So we have just started our third semester, it’s hard to believe we’re already two-thirds through the program! We can already tell this will be a busy semester, another 5-course load plus our upcoming acute psychiatry clinical practice, but working together we will definitely get through it. This wasn’t my first kick at completing an online program, but my previous one was through the Investment Funds Institute of Canada and was only a month or so long. Now that I was facing 23 months of online school, I was feeling overwhelmed.
However, at orientation weekend, we met our tech support team who would be there for us if we needed them, or if something went wrong. We all know with technology, glitches can happen, between our instructors and tech support, minor hiccups have been handled very quickly. Instructors, while not in front of us, are extremely quick to respond to emails and course questions. Within a course question forum, questions are encouraged to be asked in an open environment as others may be having the same problem or concern, and that way everyone gets to see. For more personal questions, emails are always accepted.
For anyone who is concerned about scheduling and figuring out how much work they need to complete on a daily/weekly basis in order to complete the program, it really is an online classroom, topics and readings are laid out on a week by week basis, to guide us through where we should be. From there you just pick the time that best suites when you can study. What helps me on a weekly basis is that I have made it my personal goal to have my initial discussion points posted in the class forum by Tuesday evening. For the rest of the week I continue to absorb my readings and do follow up research, and respond to peer discussions and do any quizzes. This also gives me the weekend as a breather and spend time with my wife and daughter. The work hard play hard mantra can be true here. It is important to make sure you have adequate time for self-care, as that is so important it is also a component for practice from the College of Registered Psychiatric Nurses of BC, in order to prevent compassion fatigue and burnout.

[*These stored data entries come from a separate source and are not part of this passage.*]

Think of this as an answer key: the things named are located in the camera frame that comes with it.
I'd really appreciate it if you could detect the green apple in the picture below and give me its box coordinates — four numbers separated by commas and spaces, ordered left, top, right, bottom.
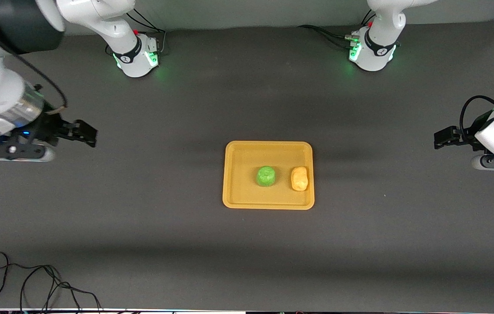
256, 166, 277, 188

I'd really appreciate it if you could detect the yellow potato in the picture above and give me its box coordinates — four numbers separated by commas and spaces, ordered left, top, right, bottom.
291, 166, 309, 191

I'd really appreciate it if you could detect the black right arm base cable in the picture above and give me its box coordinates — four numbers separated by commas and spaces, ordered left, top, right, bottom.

As we are now into our third semester, another important piece of support that we have been utilizing is leaning on each other. Through various group projects, and our clinical group from semester two, we have developed quite the personal support base for each other, discussing topics offline, bouncing questions and ideas off each other, and pushing each other to do more and better. The fact is, online learning environments can be lonesome, hours in front of a book or computer with little interaction. However, forming little study groups and group message sites with mobile apps such as WhatsApp allows us to stay connected and make our online world a little more cohesive. It’s important to keep in mind that once we graduate, these are people that we could be working with, so it’s important to help one another grow both individually and as a professional, in order to support each other once we hit the ground running.